Ever wonder why some teens and adults can do everything ‘right’ – eat great, wash their faces, etc. – and still have acne?
While others can eat pizza three times a day, shower once a week — and end up with perfectly clear skin!
Yep, you guessed it. Genes are important when it comes to acne.
A 2013 study puts the cost of acne treatment in the US alone at over $3 billion /year. [ref] About 80-95% of teens deal with acne, and over 40% of adults in their 20s are still struggling with it. [ref]
Moderate to severe acne affects 20% of teens. Researchers estimate that acne is about 80% heritable, so there is a strong genetic link to the susceptibility to acne. [ref]
There is no single gene that causes acne. Rather, there are multiple genetic variants (small changes in a gene) that increase the risk of acne — when combined with the right environmental factors.
There have been quite a few studies digging into the genetic variants that may increase the susceptibility to acne. These genetic studies tell us a lot about the root causes of acne, and they also point towards several solutions.
There are four factors that you need for acne:
All four of those come together in acne.
The bacteria P. acnes is a common resident on most people’s skin. P. acnes is referred to as Cutibacterium acnes in some newer studies. The use of antibiotics to eliminate P. acnes has given rise to strains that are now resistant to common antibiotics. [ref]
For male teenagers, increased androgen hormones lead to excess sebum.
I’ve always ‘known’ that teens get acne due to their poor diet, but it turns out that diet may not be as big a factor as I thought. (A lot of things that I’ve always ‘known’ turn out not to be backed by a lot of science!)

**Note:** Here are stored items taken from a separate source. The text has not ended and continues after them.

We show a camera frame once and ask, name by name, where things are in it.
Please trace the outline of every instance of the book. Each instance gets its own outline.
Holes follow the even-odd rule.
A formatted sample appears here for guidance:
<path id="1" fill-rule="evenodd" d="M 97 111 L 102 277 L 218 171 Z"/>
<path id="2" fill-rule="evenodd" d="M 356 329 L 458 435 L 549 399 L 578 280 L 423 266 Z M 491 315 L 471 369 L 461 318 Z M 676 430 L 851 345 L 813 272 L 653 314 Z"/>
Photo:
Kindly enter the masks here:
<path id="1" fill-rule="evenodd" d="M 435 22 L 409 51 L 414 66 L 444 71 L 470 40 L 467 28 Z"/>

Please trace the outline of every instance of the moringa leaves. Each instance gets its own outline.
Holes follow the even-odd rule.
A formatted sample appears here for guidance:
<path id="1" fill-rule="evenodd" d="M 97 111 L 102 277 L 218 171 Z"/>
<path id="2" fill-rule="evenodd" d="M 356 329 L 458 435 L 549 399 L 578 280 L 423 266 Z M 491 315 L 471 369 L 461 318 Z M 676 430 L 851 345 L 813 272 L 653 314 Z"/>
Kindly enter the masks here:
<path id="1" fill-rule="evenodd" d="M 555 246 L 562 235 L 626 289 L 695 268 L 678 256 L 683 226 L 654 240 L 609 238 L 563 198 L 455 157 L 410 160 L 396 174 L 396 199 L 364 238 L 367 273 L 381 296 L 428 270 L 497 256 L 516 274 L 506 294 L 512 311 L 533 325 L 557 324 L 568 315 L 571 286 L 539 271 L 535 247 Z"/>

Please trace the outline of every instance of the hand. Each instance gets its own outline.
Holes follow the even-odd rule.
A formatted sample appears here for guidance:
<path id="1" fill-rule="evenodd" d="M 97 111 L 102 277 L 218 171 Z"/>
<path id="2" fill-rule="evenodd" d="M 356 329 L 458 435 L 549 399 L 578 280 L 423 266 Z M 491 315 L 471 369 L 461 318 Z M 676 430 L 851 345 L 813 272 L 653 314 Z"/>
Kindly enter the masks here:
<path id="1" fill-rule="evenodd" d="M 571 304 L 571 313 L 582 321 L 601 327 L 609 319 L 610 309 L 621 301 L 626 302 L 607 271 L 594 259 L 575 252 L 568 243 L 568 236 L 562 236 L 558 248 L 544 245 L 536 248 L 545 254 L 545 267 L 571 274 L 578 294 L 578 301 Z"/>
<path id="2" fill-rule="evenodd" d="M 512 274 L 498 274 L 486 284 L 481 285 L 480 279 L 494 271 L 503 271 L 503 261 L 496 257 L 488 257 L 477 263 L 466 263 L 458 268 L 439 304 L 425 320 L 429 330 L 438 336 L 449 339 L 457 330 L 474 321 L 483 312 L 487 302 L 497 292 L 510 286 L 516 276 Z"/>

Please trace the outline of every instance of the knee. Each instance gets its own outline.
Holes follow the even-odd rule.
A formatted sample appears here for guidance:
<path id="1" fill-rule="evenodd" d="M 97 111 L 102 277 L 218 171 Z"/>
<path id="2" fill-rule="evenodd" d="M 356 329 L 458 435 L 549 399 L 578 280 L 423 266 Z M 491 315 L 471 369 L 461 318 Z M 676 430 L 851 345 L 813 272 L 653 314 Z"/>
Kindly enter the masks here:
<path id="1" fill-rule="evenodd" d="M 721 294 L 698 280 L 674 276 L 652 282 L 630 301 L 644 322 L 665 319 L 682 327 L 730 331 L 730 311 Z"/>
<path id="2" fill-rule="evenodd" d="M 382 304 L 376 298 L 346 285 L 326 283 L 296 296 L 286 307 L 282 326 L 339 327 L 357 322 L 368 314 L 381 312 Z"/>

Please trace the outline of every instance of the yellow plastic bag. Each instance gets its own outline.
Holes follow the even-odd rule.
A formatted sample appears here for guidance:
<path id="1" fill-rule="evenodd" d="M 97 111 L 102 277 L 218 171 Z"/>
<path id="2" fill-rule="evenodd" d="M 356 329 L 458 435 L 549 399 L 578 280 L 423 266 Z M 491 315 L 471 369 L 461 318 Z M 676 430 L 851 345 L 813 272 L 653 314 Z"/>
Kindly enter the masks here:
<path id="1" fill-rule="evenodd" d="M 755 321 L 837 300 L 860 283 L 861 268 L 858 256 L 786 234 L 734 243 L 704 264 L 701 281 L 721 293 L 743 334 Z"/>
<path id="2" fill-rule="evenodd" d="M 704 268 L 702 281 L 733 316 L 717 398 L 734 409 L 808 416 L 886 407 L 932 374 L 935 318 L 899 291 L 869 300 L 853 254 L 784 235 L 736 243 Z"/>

The studies on dietary factors that cause acne are not all that convincing when it comes to solid results. Many studies are inconclusive or contradictory.[ref]
Here are a couple of dietary links with acne that seem to be backed by several studies:
According to a meta-analysis, dairy intake increases the risk of acne by about 25-40%, depending on the frequency of dairy consumption.[ref] So why would dairy matter? One theory is that it upregulates mTOR and IGF-1 due to its amino acid composition. [ref]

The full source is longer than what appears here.